Last week I was asked by the new Canadian Creative Commons Affiliate to be part of a salon on how artists are using the creative commons. This call sent me straight for the boxes of Mail Art that I accumulating during the final decade of the last millenium. From the top of one of the Renegade Library archive boxes, I found an "Add & Pass On" book that today is a perfect example of how marginalized artists in the 1990s were motivated to work collaboratively and in an international context. They were situating their early "scoial media" in the context of Fluxus and Ray Johnson. They were saying over, and over again: I make art in a social and open context.



Flux, September, 1996 (approx.), various contributors. From the Renegade Library archive (L. Klassen 1998- present).
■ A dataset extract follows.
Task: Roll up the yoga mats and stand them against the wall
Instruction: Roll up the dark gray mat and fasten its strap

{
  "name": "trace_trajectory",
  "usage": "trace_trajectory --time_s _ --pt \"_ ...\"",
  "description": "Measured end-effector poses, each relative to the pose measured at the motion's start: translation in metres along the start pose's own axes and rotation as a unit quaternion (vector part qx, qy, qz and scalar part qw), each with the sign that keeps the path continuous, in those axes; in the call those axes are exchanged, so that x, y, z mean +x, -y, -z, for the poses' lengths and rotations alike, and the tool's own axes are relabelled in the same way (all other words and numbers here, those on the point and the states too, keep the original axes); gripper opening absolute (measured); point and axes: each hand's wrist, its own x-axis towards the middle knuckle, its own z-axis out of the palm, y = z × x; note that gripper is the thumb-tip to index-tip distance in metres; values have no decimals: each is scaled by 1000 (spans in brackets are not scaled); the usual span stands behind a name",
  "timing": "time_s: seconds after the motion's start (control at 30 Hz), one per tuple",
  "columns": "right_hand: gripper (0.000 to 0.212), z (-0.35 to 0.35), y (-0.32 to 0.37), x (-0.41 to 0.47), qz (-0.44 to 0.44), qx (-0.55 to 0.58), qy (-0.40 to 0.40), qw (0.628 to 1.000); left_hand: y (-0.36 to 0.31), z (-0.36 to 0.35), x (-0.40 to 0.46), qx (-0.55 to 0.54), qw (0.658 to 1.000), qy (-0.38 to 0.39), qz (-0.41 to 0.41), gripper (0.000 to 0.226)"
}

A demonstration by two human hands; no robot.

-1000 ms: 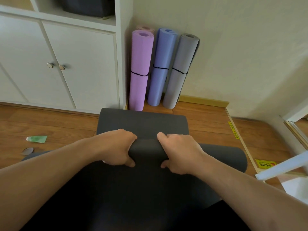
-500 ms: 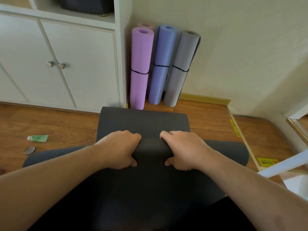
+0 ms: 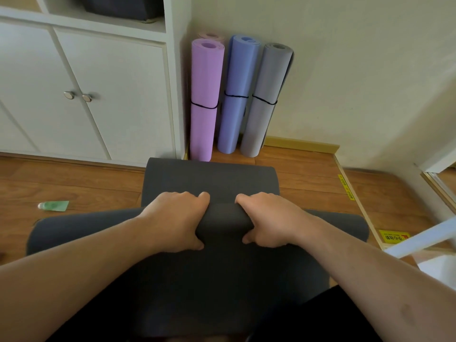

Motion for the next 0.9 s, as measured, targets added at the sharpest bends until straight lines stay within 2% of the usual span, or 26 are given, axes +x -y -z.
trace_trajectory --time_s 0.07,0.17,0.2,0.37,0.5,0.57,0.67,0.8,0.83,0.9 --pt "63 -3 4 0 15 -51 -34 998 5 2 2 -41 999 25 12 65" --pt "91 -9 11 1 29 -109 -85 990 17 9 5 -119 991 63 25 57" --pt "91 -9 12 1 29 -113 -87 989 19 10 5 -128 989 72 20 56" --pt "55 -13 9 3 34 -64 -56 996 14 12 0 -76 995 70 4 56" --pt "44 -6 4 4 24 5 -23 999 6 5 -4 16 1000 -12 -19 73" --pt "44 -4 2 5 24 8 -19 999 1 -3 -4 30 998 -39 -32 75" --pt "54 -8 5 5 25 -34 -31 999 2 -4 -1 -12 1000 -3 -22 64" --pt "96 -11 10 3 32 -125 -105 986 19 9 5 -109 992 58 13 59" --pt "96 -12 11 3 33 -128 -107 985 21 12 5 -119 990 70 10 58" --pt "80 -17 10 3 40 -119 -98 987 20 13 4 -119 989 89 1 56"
At the salon, I also quoted a text that was written for the Creative Commons by Glen Lowry,
Marina
Roy, and Joomi Seo, Rob Stone, and Robert Sweeny during QR_U (an open school) at Emily Carr University Concourse Gallery last year. The entire text was written collaboratively over 24 hours using a shared google doc. It can be found in its entirety here: http://qruopenschool.ca/
This is the portion that I read at Creative Commons Salon:
Artists
are amongst the most dedicated to the commons, as they do the most in funding
the production of creative works that are freely shared with the public. In
terms of the amount spent on promotion of the arts, this pales in comparison to
the sheer number of talented artist who support their own practice through
working in various capacities and making work “in supplement” to their daily
labour in other forms of work. The remarkable commitment of artists and artist
collectives is tempered by the extremes of a global art market and the “star
making machinery” of certain art schools or programs. Within a creative
economy, the work of art is highly ambivalent. On the upper edges, the creative
output, cultural products of contemporary art stars might approach the returns
on investment (ROIs) of more lucrative creative enterprises, such as the gaming
industry; in the main, artists who can not be promoted and marketed as top
flight entertainers are paid as artisans or more often than not, end up
teaching applied skills. In this way, the ideals of the commons are difficult
to separate from the necessities of sustainable creative practice.
(Glen Lowry,
Marina
Roy, and Joomi Seo, Rob Stone, Robert Sweeny, "What is the Open School of the Arts?", Collaobrative Text, QR_U (open school), 2011, page 5.)